As the last example shows, we can consuming http content within a page using client-side requests. We can go beyond this and build our own stub-code/application using, for example, an AJAX framework.

Pros:

  • runs on most browsers
  • interactivity possible
  • lots of available JS/AJAX libraries to handle lots of data types (from RSS and iCal to the Twitter API)
  • may or may not preview in Cascade, depending on content locations ?
    (JS may need to assemble Cascade-preview URLs within Cascade vs. web URLs after publishing)

Cons:

  • may require Javascript client, trust of remote host
  • interactivity dependent on code/service
  • high up-front investment by Cascade admin & web developer
    (building an external service with a JS stub that calls the larger JS applet that interacts with remote system)
  • may or may not preview in Cascade ?
    (does JS assemble Cascade-preview URLs within Cascade vs. web URLs after publishing?)

Examples:

  • OK - I'm cheating on this one. We don't have anything homegrown in this category, so here's the closest we've got...
  • https://www.wm.edu/about/search/
    This one is JS/AJAX code provided by Google, creates the iFrame on-the-fly. The idea is that all of the code to do the interaction lives in some Javascript file that we're including on the page.
  • Bronto.com feedback form for the Mason School of Business is a simple iFrame - not so much AJAX
    (live link, please don't SPAM them: https://mason.wm.edu/comments/ )
5) Server-side scripting

Use server-side (PHP/cURL) content fetching to insert a web-app onto a Cascade template/page. Use something like Method #2 to pass parameter(s) to a small/stub PHP code block in Cascade. Stub code calls functions/objects/web-services using an included library.

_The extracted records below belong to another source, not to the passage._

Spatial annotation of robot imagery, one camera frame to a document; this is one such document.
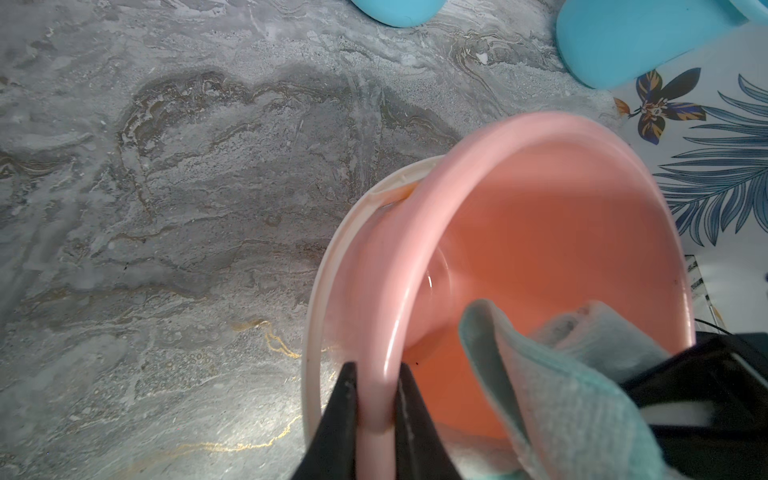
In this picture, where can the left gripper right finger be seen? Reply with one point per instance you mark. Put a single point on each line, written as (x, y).
(419, 452)

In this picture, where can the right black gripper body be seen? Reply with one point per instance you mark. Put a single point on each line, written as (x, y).
(707, 407)

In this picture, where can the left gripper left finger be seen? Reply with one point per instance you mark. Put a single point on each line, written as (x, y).
(331, 453)

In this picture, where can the mint green microfiber cloth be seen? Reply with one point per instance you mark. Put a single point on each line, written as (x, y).
(558, 393)

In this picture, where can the pink plastic bucket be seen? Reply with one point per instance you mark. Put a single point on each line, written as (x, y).
(538, 213)

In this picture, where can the teal bucket on wall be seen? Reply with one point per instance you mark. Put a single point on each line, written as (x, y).
(605, 43)

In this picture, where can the teal bucket with white handle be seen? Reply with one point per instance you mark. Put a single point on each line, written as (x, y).
(400, 13)

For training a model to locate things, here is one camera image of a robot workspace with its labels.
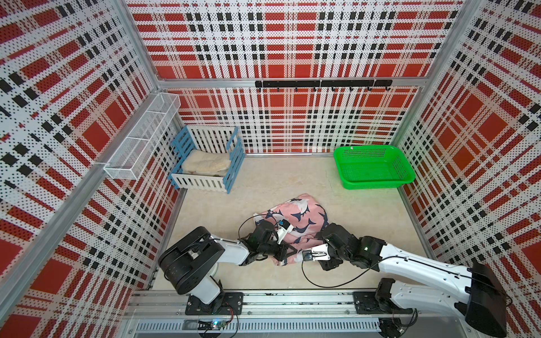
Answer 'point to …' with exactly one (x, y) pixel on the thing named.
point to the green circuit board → (211, 324)
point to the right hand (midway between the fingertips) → (323, 241)
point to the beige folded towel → (199, 162)
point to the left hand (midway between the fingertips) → (297, 250)
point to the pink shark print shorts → (307, 220)
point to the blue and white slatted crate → (213, 139)
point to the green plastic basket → (372, 167)
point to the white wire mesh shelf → (132, 158)
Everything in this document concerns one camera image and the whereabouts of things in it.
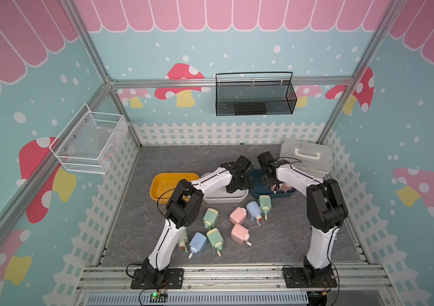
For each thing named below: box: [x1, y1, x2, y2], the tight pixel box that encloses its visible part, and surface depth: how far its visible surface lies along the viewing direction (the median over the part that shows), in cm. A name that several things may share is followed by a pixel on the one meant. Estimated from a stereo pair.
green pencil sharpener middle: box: [202, 207, 219, 229], surface depth 85 cm
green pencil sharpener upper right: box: [257, 195, 272, 221], surface depth 89 cm
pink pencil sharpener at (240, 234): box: [231, 223, 253, 247], surface depth 81 cm
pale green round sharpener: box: [178, 228, 190, 254], surface depth 79 cm
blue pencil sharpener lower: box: [187, 232, 208, 259], surface depth 79 cm
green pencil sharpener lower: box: [206, 228, 225, 257], surface depth 79 cm
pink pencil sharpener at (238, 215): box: [229, 206, 247, 225], surface depth 86 cm
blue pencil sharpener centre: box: [245, 200, 263, 227], surface depth 88 cm
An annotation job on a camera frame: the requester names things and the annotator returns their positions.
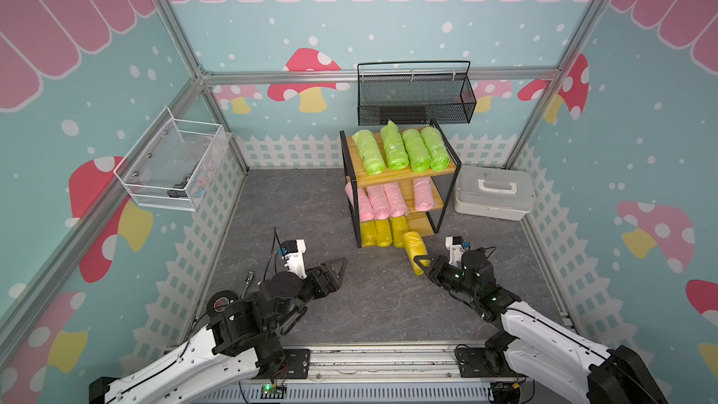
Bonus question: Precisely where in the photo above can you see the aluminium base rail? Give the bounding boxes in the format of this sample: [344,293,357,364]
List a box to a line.
[192,343,543,403]

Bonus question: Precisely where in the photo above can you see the black wire mesh basket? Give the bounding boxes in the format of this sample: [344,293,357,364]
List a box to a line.
[356,60,477,126]

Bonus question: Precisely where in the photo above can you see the green circuit board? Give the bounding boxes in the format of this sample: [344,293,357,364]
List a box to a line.
[260,383,287,400]

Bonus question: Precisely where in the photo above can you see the white plastic storage box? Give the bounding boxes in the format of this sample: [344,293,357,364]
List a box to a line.
[454,166,537,221]

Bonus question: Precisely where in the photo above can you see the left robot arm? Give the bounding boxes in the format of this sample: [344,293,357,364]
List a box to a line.
[89,239,348,403]

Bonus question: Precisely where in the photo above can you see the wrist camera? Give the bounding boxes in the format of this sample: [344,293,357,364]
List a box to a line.
[280,239,307,280]
[445,236,470,267]

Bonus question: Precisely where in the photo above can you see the yellow roll front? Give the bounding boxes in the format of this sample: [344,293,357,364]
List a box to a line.
[375,220,394,248]

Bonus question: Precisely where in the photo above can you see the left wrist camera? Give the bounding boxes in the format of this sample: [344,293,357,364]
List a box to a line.
[280,239,307,280]

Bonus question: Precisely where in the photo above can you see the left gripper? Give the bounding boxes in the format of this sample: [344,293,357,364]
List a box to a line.
[269,258,348,331]

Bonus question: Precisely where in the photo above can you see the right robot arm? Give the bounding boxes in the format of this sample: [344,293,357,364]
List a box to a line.
[411,244,667,403]

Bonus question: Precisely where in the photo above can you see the black object in white basket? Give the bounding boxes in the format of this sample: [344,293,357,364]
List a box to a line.
[168,179,189,198]

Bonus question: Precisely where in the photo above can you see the wooden three-tier shelf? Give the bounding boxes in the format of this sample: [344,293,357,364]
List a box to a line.
[340,119,462,248]

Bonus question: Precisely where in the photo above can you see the yellow roll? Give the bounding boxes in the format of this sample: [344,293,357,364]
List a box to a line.
[360,221,378,248]
[402,231,430,276]
[375,220,394,248]
[390,216,409,248]

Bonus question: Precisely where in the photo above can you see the black tape roll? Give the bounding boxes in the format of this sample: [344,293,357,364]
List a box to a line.
[206,290,239,318]

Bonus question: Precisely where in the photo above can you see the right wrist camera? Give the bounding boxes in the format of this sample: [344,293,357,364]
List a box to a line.
[445,236,470,267]

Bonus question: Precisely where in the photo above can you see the green roll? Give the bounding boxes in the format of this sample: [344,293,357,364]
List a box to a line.
[352,129,386,175]
[381,120,409,170]
[421,126,452,172]
[402,129,431,173]

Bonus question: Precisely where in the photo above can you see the white wire mesh basket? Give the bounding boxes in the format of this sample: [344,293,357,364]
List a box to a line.
[114,108,229,211]

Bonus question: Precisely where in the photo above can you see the pink roll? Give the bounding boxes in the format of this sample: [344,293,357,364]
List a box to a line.
[366,184,391,220]
[412,177,437,212]
[383,183,409,218]
[345,183,375,223]

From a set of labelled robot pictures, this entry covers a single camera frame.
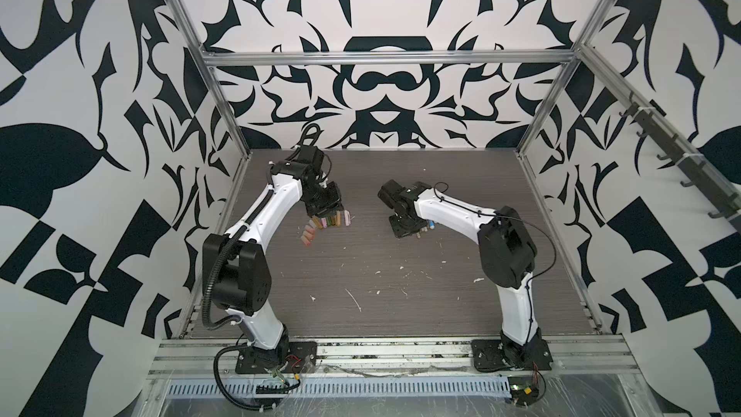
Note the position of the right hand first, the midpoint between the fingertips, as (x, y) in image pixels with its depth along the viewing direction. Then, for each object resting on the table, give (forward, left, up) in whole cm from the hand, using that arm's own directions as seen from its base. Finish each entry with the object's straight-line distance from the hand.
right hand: (404, 225), depth 94 cm
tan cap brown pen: (-1, -5, -4) cm, 6 cm away
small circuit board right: (-43, -26, -5) cm, 51 cm away
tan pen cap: (+4, +29, -3) cm, 29 cm away
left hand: (+1, +20, +11) cm, 23 cm away
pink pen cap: (+3, +27, -3) cm, 27 cm away
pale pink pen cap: (+4, +19, -3) cm, 19 cm away
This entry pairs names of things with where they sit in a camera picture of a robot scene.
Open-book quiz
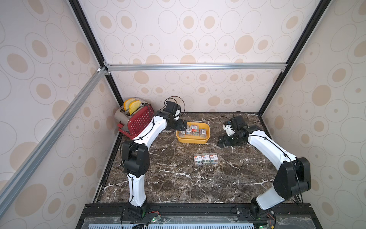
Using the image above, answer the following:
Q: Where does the yellow plastic storage tray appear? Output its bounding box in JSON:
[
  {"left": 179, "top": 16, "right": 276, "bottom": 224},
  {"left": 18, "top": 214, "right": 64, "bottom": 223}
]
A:
[{"left": 176, "top": 122, "right": 210, "bottom": 144}]

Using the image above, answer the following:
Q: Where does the clear paper clip box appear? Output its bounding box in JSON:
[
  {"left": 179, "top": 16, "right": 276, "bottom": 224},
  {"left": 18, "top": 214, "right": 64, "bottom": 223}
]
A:
[
  {"left": 201, "top": 153, "right": 211, "bottom": 165},
  {"left": 209, "top": 153, "right": 219, "bottom": 164},
  {"left": 193, "top": 154, "right": 203, "bottom": 165}
]

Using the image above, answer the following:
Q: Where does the red polka dot toaster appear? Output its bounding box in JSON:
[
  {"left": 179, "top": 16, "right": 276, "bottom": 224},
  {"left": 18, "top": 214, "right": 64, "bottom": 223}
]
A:
[{"left": 114, "top": 98, "right": 154, "bottom": 139}]

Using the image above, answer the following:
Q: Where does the yellow toast slice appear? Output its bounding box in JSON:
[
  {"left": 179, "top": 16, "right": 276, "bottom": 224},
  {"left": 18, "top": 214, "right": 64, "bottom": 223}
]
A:
[
  {"left": 129, "top": 100, "right": 142, "bottom": 115},
  {"left": 124, "top": 98, "right": 136, "bottom": 111}
]

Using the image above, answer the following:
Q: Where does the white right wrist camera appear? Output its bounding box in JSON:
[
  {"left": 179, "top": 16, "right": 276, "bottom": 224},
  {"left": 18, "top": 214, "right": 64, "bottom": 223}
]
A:
[{"left": 223, "top": 115, "right": 247, "bottom": 136}]

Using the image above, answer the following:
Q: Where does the horizontal aluminium frame bar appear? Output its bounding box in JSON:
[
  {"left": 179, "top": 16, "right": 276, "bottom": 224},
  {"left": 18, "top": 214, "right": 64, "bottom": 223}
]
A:
[{"left": 98, "top": 63, "right": 287, "bottom": 72}]

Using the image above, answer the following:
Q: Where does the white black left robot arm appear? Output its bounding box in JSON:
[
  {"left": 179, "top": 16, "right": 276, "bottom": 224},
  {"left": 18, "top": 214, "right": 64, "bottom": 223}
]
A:
[{"left": 121, "top": 109, "right": 187, "bottom": 218}]

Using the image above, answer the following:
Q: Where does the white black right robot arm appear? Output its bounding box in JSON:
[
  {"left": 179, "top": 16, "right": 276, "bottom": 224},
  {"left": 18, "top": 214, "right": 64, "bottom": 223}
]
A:
[{"left": 217, "top": 122, "right": 311, "bottom": 219}]

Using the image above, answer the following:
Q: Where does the diagonal aluminium frame bar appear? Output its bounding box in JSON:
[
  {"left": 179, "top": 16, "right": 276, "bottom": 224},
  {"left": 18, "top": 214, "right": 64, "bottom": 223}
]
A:
[{"left": 1, "top": 66, "right": 107, "bottom": 217}]

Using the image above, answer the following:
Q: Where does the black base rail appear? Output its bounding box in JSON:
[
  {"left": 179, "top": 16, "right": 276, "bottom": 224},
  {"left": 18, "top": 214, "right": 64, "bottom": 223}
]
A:
[{"left": 76, "top": 203, "right": 321, "bottom": 229}]

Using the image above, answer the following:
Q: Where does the yellow toast slice right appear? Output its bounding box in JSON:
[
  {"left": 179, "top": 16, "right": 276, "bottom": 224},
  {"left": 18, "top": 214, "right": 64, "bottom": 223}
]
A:
[{"left": 129, "top": 100, "right": 142, "bottom": 115}]

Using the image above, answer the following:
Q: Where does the yellow toast slice left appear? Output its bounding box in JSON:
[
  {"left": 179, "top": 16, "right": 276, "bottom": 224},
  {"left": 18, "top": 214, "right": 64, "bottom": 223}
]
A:
[{"left": 124, "top": 98, "right": 136, "bottom": 111}]

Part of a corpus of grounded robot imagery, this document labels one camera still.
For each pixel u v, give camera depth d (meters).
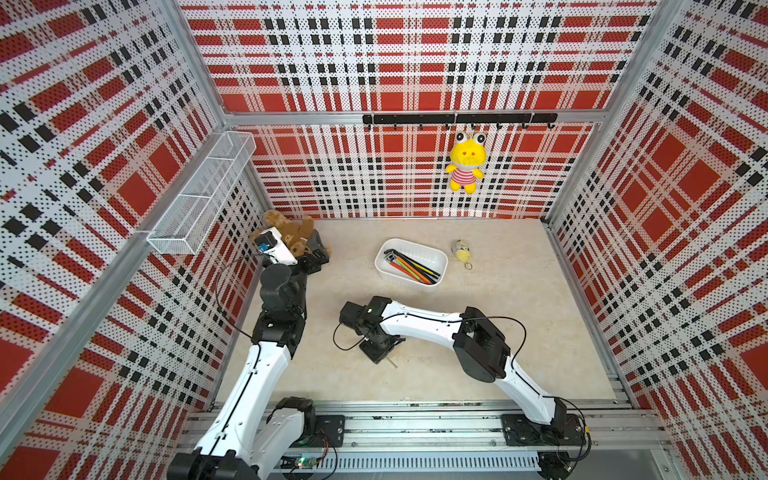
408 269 1.04
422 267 1.06
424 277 1.04
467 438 0.74
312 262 0.66
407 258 1.08
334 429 0.73
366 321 0.65
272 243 0.59
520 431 0.72
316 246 0.68
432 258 1.08
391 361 0.85
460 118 0.88
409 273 1.04
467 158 0.93
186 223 0.70
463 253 1.07
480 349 0.54

For example, we can use a PHP/cURL script to fetch a user response form, submit the form, and display the results within the Cascade-managed page/template (header, footer, menu, breadcrumbs).

Pros:

  • runs on ALL browsers
  • relatively easy to get/paste parameters from remote service
  • interactivity possible
  • allows "skinning" of interactions not inherent to Cascade

Cons:

  • does NOT preview in Cascade (no PHP interpreter)
  • interactivity dependent on code/service
  • high up-front investment by Cascade admin & web developer
    (building an external service with a PHP stub that calls a larger PHP applet that interacts with remote system)
5+4) Adding AJAX within the PHP webapp

It's possible to have the PHP/cURL loaded webapp utilize AJAX for interactions. It adds to the complexity of the initial programming, and may require a JS-enabled client that trusts the remote host. We haven't yet gone down this route. But I wanted to mention that the 2 aren't mutually exclusive.